Saturday, May 9, 2009

The term is regularly confused with “social health insurance,” which is not at all the same concept

TO BE NOTED:


May 8, 2009, 6:48 am

What Is ‘Socialized Medicine’?: A Taxonomy of Health Care Systems

Today's Economist

Uwe E. Reinhardt is an economics professor at Princeton.

With another “national conversation” about health reform upon us — as it is every decade or so — we will hear a lot of derisive talk about the evils of “socialized medicine.”

The term is regularly confused with “social health insurance,” which is not at all the same concept. The chart below may be helpful in appreciating the distinction.

INSERT DESCRIPTIONUwe E. Reinhardt

Socialized medicine refers to health system in which the government owns and operates both the financing of health care and its delivery. Cell A in the chart represents socialized medicine.

Social health insurance, on the other hand, refers to systems in which individuals transfer their financial risk of medical bills to a risk pool to which, as individuals, they contribute taxes or premiums based primarily on ability to pay, rather than on how healthy or sick they are.

Socialized medicine is one form of social insurance. More typically, however, social insurance is coupled on the health-care delivery side with a mixture of government-owned facilities (e.g., municipal hospitals), private nonprofit hospitals (roughly 90 percent of all American hospital beds) or private for-profit facilities (investor-owned hospitals, private medical practices, pharmacies and so on). It follows that one cannot simply treat social insurance as socialized medicine. In principle, one could have social insurance with 100 percent private for-profit delivery facilities.

Under private commercial insurance, individuals also transfer the financial risk of bills for health care to a risk pool, but the premium the individual contributes to the risk pool reflects that individual’s health status. These premiums are, as actuaries put it, “medically underwritten” and “actuarially fair.” The risk pools under private insurance can be operated by not-for-profit or for-profit insurers. And like social insurance, private insurance typically is coupled with a mixed private and public delivery system.

In the chart, cells A, B, C jointly represent single-payer social insurance — e.g., traditional Medicare. Cells D, E, F jointly represent multiple-payer social insurance — e.g., Medicaid Managed Care. Cells G to L jointly represent individually purchased private insurance with actuarially fair premiums. Finally, cells M, N and O represent the uninsured or the cost-sharing portion of insured persons.

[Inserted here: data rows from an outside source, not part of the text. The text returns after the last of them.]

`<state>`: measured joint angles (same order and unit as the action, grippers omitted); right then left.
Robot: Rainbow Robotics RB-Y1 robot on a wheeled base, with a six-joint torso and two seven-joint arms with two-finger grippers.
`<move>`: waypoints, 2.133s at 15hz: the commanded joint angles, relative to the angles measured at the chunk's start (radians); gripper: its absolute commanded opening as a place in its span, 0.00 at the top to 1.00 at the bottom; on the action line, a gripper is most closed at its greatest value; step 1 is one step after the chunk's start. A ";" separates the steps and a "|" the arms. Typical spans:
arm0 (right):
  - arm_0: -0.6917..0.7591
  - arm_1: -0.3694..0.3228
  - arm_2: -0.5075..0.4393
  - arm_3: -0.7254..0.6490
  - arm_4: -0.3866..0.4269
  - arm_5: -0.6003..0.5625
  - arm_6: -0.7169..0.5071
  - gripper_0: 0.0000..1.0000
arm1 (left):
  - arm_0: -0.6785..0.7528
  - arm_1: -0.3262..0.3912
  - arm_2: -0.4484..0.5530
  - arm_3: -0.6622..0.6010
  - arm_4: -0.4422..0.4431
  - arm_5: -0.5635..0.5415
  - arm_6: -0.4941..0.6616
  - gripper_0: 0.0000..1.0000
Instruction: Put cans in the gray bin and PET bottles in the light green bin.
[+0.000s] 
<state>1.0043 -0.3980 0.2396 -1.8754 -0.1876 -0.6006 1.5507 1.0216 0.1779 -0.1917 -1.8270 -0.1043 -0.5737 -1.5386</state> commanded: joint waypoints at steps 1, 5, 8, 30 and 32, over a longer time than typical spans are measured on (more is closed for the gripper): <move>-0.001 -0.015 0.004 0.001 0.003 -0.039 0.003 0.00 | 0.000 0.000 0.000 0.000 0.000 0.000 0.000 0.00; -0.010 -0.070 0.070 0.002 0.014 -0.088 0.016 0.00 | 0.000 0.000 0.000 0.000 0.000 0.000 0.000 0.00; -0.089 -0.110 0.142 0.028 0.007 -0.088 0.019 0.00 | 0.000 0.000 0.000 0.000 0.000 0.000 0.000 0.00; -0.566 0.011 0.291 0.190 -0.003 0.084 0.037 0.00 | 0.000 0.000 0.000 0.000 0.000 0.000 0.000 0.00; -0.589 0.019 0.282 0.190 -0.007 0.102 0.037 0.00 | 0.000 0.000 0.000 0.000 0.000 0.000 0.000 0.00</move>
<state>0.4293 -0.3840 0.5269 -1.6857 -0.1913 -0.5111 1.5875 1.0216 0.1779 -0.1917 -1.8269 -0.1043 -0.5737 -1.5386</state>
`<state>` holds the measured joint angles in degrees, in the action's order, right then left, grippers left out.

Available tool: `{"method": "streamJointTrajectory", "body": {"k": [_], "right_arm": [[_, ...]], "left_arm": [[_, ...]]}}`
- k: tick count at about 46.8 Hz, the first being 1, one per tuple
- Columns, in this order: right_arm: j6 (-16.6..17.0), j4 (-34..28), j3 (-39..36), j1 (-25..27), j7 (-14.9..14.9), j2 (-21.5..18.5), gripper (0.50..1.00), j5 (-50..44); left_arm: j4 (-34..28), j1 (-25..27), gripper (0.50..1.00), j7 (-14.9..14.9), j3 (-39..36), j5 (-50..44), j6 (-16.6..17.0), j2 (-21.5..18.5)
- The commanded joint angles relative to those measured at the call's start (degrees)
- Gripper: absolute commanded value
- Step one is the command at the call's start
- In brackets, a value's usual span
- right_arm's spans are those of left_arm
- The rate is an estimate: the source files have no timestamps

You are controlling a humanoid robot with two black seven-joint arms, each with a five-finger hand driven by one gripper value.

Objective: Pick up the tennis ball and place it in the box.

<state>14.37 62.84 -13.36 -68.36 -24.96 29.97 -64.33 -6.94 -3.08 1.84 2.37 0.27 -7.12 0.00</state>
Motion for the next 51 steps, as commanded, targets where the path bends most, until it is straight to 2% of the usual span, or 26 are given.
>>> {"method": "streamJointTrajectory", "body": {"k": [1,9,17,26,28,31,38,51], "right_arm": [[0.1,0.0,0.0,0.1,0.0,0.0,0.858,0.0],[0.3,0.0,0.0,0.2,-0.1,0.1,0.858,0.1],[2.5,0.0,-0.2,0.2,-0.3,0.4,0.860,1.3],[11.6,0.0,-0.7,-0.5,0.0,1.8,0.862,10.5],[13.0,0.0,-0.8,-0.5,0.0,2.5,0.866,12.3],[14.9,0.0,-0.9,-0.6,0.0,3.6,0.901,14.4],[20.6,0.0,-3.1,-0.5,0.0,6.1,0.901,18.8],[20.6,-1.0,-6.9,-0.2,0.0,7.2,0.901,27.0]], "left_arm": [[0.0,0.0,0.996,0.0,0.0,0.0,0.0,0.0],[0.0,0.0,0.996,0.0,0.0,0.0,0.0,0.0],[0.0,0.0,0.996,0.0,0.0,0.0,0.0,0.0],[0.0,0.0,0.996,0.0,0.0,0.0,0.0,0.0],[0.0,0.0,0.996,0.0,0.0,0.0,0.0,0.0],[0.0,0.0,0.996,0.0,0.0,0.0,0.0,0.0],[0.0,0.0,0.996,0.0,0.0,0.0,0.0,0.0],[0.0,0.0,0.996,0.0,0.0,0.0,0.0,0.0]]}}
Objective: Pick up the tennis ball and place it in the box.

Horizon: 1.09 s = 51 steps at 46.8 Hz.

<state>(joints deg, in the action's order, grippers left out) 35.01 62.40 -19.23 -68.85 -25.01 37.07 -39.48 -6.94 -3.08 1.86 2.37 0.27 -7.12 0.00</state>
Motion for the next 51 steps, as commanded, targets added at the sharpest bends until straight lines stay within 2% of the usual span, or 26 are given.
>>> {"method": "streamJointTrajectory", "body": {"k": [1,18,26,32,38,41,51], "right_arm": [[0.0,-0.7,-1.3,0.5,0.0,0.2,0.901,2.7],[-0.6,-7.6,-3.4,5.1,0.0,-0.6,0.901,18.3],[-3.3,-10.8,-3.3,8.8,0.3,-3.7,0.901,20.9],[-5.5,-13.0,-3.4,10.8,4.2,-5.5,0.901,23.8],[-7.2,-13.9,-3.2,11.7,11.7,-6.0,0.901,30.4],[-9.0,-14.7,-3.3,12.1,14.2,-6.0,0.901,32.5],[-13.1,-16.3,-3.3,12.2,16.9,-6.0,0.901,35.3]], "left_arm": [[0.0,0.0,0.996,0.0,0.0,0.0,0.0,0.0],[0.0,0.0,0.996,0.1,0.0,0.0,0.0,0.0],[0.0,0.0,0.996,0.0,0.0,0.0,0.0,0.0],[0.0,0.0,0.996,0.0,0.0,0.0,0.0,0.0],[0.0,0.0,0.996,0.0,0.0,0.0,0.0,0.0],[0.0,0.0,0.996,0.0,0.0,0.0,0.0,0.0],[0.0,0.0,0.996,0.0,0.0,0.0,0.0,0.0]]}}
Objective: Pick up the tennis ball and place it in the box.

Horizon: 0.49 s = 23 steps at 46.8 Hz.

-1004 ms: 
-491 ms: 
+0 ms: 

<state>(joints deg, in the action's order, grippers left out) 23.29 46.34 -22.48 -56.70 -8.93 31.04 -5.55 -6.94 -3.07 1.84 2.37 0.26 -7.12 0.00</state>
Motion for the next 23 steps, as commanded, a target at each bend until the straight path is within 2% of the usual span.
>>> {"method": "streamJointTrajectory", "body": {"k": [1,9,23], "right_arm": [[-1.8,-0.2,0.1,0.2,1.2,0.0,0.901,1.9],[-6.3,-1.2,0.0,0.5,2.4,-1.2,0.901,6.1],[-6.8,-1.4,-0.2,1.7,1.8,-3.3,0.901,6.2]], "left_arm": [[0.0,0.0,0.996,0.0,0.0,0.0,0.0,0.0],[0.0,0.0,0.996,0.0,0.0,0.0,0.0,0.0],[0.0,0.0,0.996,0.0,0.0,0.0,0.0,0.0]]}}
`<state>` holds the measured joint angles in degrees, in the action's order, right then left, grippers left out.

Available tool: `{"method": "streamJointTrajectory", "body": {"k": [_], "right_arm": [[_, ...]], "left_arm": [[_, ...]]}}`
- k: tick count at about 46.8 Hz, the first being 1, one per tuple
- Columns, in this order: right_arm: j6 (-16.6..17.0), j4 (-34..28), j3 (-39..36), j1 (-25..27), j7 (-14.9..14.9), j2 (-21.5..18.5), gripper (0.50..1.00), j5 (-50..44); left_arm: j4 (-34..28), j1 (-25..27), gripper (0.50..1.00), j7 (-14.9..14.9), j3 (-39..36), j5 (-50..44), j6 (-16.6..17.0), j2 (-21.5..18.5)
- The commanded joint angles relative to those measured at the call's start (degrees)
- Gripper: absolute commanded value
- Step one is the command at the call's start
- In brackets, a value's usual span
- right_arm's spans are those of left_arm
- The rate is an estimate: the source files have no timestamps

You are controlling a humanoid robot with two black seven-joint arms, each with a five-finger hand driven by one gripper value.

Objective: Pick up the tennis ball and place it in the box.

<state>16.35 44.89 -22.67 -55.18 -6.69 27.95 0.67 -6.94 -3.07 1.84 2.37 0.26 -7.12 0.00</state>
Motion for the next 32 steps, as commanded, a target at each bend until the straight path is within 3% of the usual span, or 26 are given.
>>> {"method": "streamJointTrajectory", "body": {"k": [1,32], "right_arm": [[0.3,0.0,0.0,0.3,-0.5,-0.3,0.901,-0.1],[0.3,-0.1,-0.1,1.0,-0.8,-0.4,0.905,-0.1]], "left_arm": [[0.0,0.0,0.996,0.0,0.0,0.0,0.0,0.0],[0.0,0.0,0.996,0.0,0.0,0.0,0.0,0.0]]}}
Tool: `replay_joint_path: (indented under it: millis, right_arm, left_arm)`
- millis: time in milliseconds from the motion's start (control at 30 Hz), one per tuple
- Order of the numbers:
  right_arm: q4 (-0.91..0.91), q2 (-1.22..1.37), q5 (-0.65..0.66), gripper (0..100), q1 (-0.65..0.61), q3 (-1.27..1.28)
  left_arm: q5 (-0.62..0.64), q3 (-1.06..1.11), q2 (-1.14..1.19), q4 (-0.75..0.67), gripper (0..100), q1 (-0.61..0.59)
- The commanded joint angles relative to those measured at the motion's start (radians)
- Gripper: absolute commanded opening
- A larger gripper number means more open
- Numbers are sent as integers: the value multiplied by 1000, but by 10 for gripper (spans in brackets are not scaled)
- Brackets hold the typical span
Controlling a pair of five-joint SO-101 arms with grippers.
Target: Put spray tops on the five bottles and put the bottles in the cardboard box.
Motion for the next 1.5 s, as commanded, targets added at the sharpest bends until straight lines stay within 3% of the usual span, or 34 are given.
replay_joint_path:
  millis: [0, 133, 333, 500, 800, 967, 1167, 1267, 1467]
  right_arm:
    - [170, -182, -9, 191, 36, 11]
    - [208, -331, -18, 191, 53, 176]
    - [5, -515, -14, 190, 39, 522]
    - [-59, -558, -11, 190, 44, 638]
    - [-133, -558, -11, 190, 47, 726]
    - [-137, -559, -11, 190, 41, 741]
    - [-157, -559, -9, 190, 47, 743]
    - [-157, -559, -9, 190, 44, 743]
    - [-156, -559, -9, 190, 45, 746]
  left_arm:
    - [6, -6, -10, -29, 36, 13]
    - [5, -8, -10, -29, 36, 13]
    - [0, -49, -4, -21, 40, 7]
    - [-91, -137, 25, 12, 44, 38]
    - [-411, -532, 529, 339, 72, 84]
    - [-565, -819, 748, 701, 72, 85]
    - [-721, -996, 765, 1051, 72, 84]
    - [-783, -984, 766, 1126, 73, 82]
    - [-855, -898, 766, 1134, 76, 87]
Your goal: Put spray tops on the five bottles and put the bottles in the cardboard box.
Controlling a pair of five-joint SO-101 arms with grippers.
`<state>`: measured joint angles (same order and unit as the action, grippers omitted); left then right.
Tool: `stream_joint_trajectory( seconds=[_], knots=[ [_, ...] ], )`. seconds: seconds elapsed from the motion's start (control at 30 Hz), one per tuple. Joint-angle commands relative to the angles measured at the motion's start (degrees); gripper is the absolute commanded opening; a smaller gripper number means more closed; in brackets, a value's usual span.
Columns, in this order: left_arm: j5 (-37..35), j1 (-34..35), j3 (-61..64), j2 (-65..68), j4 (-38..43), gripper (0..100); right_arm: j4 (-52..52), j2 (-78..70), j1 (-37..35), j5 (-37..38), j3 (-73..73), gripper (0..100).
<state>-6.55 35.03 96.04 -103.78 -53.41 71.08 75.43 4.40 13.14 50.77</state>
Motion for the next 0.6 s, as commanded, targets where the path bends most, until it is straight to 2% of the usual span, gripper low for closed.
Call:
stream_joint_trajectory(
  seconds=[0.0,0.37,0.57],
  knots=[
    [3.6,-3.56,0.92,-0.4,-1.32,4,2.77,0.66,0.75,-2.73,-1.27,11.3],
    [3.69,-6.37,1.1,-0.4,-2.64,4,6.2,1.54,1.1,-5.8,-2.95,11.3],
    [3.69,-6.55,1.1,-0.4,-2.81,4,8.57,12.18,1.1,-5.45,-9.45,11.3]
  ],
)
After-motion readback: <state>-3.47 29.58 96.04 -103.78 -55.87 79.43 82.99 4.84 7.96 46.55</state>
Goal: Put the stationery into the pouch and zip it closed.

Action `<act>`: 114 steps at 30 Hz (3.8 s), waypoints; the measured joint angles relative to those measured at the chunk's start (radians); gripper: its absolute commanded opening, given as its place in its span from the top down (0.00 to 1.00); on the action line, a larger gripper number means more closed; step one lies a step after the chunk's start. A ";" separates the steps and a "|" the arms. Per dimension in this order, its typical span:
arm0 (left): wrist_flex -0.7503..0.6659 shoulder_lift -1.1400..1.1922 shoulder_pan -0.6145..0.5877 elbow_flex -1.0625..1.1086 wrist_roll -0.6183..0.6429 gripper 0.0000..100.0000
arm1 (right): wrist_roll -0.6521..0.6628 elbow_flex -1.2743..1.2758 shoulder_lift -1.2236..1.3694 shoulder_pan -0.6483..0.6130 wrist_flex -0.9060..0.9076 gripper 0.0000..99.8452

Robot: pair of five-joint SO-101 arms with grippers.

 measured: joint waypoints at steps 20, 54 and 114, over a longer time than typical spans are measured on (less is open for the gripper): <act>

In between these distinct systems falls employment-based health insurance.

Large employers typically self-insure and use private insurers only to procure health care on behalf of employees (e.g., negotiate fees with the providers of health care) and administer claims. Other employers do not self-insure and instead purchase so-called group health insurance policies for all their employees jointly, as if they were one large family. The premium for a group policy is “experience rated” over the covered group of employees, which means that they reflect the average actuarial cost of all of one company’s employees.

The individual employee’s own contribution toward his or her employment-based insurance, however, is divorced from the individual’s (or the attached family’s) health status. In this sense, then, employment-based insurance could be described as “private social insurance,” as distinct from “government-run social insurance.

Former Mayor Rudolph Giuliani of New York has exemplified the perennial confusion in this country over socialized medicine. In his ill-fated presidential bid, and subsequently as a supporter of Senator John McCain’s bid for the presidency, Mr. Giuliani routinely decried as socialized medicine (or “socialist”) any proposal presented by Democratic candidates, because typically the latter advocated tax-financed subsidies toward the purchase of health private insurance or expansions of public insurance programs. But technically none of them advocated socialized medicine.

Perhaps Mr. Giuliani was unaware that Americans all along the ideological spectrum reserve the purest form of socialized medicine — the V.A. health system — for the nation’s veterans. I find this cognitive dissonance amusing. Indeed, if socialized medicine is so evil, why didn’t Republicans privatize the V.A. health system when they controlled both the White House and the Congress during 2001-06?

Mr. Giuliani also seems to forget that, in 1996, he found social health insurance a perfect solution to the financial problems faced by former Mayor John V. Lindsay, who fell on financially hard times during the 1990s as a result of chronic illness.

In a fit of compassion, then Mayor Giuliani rushed to his friend’s assistance with — you guessed it — taxpayers’ money, rather than with a private sector solution. He did so by appointing Mr. Lindsay to two no-show city jobs that came with tax-financed municipal health insurance and a tax-financed pension.

It seems fair, then, to ask Mr. Giuliani why it was perfectly fine to bail out a financially distressed man who had been wealthy enough in his younger years to provide adequately for his old age, when proposals to extend the same kind of assistance to hard-working, uninsured members of lower-income families are decried by him as “socialism.”

One can only hope that our members of Congress and the typical American voter can make the right distinctions."